RECORDS FOR THIS EXERCISE ->
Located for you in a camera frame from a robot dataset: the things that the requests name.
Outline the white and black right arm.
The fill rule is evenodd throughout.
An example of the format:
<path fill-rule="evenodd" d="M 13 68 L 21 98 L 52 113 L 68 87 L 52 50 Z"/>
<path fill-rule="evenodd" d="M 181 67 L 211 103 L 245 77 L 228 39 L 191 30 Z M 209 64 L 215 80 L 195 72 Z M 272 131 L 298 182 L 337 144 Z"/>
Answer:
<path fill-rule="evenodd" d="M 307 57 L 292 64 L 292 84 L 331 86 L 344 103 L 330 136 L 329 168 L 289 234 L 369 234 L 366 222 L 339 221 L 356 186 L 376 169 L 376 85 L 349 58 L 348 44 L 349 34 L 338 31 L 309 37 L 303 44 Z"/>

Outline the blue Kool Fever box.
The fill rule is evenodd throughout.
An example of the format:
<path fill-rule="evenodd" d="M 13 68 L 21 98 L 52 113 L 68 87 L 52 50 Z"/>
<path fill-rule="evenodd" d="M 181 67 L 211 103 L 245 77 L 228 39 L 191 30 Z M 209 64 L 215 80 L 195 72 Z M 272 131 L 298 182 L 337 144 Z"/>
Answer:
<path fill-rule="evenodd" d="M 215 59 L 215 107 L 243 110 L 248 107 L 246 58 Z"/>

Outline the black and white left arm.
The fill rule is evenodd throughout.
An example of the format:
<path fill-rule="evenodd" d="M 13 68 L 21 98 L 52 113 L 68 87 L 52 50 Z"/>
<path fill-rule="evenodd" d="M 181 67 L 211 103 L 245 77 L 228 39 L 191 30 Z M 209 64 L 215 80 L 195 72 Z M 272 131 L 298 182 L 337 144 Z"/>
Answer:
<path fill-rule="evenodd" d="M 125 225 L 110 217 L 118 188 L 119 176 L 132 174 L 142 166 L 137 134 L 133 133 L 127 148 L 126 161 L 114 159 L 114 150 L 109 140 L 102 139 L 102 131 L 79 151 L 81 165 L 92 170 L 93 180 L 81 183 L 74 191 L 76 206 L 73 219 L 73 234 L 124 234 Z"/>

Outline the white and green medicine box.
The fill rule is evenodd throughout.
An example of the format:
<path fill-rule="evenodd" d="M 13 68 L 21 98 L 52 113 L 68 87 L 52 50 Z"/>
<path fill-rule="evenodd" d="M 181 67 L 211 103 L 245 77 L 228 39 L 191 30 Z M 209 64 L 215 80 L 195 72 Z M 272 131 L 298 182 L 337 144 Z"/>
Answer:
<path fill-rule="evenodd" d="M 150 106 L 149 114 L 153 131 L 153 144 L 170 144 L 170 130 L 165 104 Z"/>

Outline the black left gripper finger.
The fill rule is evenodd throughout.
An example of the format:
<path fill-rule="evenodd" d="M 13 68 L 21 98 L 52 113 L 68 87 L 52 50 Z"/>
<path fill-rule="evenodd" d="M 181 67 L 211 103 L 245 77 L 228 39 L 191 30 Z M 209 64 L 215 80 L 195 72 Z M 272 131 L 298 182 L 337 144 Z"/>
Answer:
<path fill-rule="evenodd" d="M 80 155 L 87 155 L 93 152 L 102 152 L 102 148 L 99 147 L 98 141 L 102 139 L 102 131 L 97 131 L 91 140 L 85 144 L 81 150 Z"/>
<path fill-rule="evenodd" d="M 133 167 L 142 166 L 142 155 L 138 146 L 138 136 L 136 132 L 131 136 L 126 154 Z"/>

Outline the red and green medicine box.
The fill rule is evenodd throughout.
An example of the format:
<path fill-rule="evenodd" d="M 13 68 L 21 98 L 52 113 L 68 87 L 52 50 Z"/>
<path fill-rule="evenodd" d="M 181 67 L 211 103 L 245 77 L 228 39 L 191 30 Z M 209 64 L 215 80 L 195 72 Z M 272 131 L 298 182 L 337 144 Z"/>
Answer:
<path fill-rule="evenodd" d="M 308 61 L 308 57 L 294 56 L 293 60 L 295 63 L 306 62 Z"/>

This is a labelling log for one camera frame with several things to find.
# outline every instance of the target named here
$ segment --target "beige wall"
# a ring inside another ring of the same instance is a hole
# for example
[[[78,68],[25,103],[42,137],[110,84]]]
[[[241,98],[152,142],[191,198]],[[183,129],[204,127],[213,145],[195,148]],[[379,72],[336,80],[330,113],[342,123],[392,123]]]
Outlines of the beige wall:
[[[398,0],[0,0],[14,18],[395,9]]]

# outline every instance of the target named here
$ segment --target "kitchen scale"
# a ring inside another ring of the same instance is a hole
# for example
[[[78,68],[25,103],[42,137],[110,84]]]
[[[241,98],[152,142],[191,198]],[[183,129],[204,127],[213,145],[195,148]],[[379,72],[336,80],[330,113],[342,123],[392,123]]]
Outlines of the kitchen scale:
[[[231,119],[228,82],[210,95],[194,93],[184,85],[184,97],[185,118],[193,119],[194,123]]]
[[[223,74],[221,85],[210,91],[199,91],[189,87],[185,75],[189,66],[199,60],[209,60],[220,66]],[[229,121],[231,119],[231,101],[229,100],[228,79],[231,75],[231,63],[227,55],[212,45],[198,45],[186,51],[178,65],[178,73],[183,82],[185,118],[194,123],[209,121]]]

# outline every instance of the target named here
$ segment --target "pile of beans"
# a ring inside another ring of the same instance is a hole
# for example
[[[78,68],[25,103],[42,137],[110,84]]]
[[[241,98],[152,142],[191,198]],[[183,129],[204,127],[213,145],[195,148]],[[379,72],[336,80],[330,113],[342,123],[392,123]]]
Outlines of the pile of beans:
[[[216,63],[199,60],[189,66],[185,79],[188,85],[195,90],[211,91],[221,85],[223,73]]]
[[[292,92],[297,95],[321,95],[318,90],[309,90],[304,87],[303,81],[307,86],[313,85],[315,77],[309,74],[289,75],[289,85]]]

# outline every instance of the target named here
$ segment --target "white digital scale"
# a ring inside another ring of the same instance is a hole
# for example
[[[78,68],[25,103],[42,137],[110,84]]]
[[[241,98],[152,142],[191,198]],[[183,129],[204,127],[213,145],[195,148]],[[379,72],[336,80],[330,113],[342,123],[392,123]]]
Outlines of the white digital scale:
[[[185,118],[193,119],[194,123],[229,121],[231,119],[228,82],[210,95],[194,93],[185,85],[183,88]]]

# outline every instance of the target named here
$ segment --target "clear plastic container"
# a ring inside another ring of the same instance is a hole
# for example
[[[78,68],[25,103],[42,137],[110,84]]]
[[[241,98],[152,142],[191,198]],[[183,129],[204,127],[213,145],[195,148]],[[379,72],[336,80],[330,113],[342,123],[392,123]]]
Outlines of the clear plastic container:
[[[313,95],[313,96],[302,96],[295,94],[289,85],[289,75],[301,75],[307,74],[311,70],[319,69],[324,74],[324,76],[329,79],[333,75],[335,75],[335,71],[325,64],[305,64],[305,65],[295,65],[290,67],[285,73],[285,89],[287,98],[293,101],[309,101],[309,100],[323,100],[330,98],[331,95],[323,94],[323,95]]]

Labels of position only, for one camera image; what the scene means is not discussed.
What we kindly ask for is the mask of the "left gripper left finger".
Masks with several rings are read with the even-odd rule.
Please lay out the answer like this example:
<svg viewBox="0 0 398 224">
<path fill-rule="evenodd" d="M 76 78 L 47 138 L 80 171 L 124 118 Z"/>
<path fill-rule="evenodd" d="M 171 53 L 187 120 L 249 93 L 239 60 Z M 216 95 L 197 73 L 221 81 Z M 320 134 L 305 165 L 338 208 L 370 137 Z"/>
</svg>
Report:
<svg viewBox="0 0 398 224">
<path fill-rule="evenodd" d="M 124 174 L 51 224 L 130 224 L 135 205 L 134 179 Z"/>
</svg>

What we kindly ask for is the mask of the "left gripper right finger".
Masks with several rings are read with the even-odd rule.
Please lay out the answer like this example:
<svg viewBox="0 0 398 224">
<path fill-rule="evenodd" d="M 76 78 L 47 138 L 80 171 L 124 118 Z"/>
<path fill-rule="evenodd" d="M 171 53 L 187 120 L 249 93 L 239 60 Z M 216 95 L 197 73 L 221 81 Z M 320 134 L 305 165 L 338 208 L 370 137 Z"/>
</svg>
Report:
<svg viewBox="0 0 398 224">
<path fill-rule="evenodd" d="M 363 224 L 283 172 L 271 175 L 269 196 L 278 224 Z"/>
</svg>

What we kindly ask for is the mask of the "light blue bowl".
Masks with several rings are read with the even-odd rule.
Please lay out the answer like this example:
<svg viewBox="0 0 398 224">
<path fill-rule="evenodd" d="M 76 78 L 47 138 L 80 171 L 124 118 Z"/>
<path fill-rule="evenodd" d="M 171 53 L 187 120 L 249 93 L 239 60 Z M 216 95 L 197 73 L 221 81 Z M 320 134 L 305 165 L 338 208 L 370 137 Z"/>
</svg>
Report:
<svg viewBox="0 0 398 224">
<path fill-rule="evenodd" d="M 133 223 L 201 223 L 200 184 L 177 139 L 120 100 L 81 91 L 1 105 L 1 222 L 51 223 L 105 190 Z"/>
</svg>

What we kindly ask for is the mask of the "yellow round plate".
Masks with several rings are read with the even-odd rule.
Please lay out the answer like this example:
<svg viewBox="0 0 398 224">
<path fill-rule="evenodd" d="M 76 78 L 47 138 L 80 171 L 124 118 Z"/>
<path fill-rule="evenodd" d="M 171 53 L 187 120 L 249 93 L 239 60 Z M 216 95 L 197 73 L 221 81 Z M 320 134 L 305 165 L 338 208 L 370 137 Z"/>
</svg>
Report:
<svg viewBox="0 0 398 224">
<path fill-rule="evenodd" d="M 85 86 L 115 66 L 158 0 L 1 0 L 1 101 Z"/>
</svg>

WHAT THIS TASK INVOLVES -> Each line above that contains the string "right" should be identified and copied.

WRITTEN ANSWER ->
Outline the white and black right arm.
What we kindly ask for is the mask of the "left gripper right finger".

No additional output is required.